Please can anyone offer me some advice on traveling with all the equipment I'm going to need.

Will I be able to take Glucojuice onto the airplane, just incase I suffer a hypo?

What will I expect at customs in USA and UK?

Do I need any special medical insurance?

Sorry for all the questions. I'm really excited and nervous at the same time.

Thanks,
Michael


----------



## HOBIE (Apr 30, 2012)

Am jell !  I have been a few times with pump.  The first time i was exactly the same as you. (thinking bells would be ringing & swat team all over) I even dissconnected & put pump in hand luggage while going through metal detectors just in case.  NO PROBS & have a good time in the big app


----------



## m1dnc (Apr 30, 2012)

I'm overseas at the moment, after my first flight out of the UK with my pump.

I'm away for seven weeks so quite a lot of kit to pack.

First things first. I was told in no uncertain terms by my DSN that the pump itself, while powered up (i.e. with a battery in it) must NOT go through the hand baggage X-ray scanner. When I approached the security arch at the airport, I lifted up my jumper to show the security man that I was attached to my pump and he waved me through the arch - which then started bleeping. I was then given a manual pat-down and the pump was swabbed for explosives. This was all handled very calmly and politely by the security staff.

Meanwhile, my hand baggage with 7-weeks supply of insulin, cannulas, meter, test strips etc etc went through the X-ray scanner without problems.

I should say that I had another large carry-on bag with all the usual stuff in it. I was flying with Virgin and had previously checked that they would allow an extra carry on bag for passengers with medical needs. I did a bit of checking on the internet first and it seems that most airlines have the same policy.

I kept my insulin in the fridge until I was about to leave, and the first thing I did after arriving at my destination was to refrigerate it. Past experience (with my old insulin pens) has shown me that the insulin will be OK for my time away, if it is out of the fridge for this sort of time (my flight was 8 hours).

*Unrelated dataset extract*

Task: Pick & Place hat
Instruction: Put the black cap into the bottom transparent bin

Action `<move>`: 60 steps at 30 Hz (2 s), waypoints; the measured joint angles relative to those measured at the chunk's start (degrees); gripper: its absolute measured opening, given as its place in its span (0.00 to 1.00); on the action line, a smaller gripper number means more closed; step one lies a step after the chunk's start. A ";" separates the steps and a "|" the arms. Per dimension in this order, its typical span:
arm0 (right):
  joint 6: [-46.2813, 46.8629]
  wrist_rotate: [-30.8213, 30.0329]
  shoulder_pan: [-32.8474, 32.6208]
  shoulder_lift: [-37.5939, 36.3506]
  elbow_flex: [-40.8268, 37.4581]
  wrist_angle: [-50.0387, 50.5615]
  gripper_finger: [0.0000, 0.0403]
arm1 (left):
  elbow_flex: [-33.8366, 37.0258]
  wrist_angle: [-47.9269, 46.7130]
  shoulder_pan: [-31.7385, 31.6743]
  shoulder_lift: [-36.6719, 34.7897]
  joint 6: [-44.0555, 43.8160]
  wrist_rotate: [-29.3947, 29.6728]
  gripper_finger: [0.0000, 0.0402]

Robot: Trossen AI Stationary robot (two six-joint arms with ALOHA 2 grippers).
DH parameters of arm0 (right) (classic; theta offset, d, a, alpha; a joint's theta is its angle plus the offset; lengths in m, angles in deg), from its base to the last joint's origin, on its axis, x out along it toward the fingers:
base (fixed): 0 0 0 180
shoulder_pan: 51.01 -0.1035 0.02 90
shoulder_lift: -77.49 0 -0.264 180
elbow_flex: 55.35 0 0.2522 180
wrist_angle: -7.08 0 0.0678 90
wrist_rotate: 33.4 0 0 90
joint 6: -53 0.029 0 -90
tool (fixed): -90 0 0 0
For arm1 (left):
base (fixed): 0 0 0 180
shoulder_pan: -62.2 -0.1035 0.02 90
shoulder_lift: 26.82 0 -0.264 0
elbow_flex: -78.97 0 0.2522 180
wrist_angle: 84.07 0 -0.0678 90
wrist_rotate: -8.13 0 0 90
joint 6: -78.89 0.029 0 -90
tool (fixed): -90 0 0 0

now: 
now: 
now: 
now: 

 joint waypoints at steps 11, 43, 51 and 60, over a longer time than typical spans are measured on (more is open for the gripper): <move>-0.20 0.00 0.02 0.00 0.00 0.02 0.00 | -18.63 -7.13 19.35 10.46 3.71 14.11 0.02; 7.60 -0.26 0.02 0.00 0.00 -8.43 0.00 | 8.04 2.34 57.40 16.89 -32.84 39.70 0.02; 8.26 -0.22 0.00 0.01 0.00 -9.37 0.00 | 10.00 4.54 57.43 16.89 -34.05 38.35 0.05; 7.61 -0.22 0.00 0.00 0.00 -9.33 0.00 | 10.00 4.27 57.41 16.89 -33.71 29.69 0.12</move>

To be honest, the worst problem for travelling for me was to work out how much of every pill and bit of kit I need for the time away. I've worked on the principal of 50% extra of everything 'just in case', and a back-up of essential kit like your meter, cannula inserter etc.

I'm in a hot climate so I brought a Frio pump cooler with me, but I haven't used it yet. I haven't noticed any adverse effect of the heat on the insulin actually in the pump. I usually refill every 6 days.

Before I left I discussed everything with my DSN. One effect of the heat that I have noticed in the past is a reduced insulin requirement. We put a in a basal rate profile which is 20% lower than my normal profile. I switched to this a couple of days after my arrival as I was getting quite a few low BGs, and it seems to be working OK.

One last thing, I changed the time on my pump to the destination time (in my case -5 hours) as soon as I got on the plane. Oh, and don't forget to turn off Bluetooth on the pump and meter (if yours uses it), for the duration of the flight - you'll have to enter pump boluses manually in the air.

Bon voyages!


----------



## trophywench (Apr 30, 2012)

Insurance - you MUST have travel insurance before setting foot in America. Medical bills are phenomenally expensive.  And make sure the medical expenses section covers 'pre-existing conditions'.  Ours is 'free' with our bank account, and does.

If your PCT is like mine (and I think they all do this?) you had to promise to insure the pump itself as a condition of getting it, so check that the policy extends to include X number of days abroad.

Additionally, some pump companies offer you a loan pump to take on holiday 'just in case'.  Having said that you could probably manage for 3 days on syringes or whatever you take as back-up.

I haven't crossed any time zones since I had my pump so have no advice to offer on that spect, though I think there's a section in the handbook I had with my Roche one.

Finally if yours has Bluetooth, you have to turn that off on the plane so I'd have test my blood and let the meter work out the bolus, then tell the pump manually to deliver it rather than the meter signalling the pump to do it automtically.

Have a lovely time!


----------



## everydayupsanddowns (May 1, 2012)

Do you regular fliers on pumps (not had to cross that bridge yet) ever notice any goings-on with the pump and pressurised cabins? I';m sure i've read about that somewhere for medium/long-haul flights, but can't remember whether it was on a forum or in the pump manual.


----------



## trophywench (May 1, 2012)

Well I can tell you it wasn't the pump manual, because I've read that too - ages ago  - I think it can't be the manual because we have different pumps.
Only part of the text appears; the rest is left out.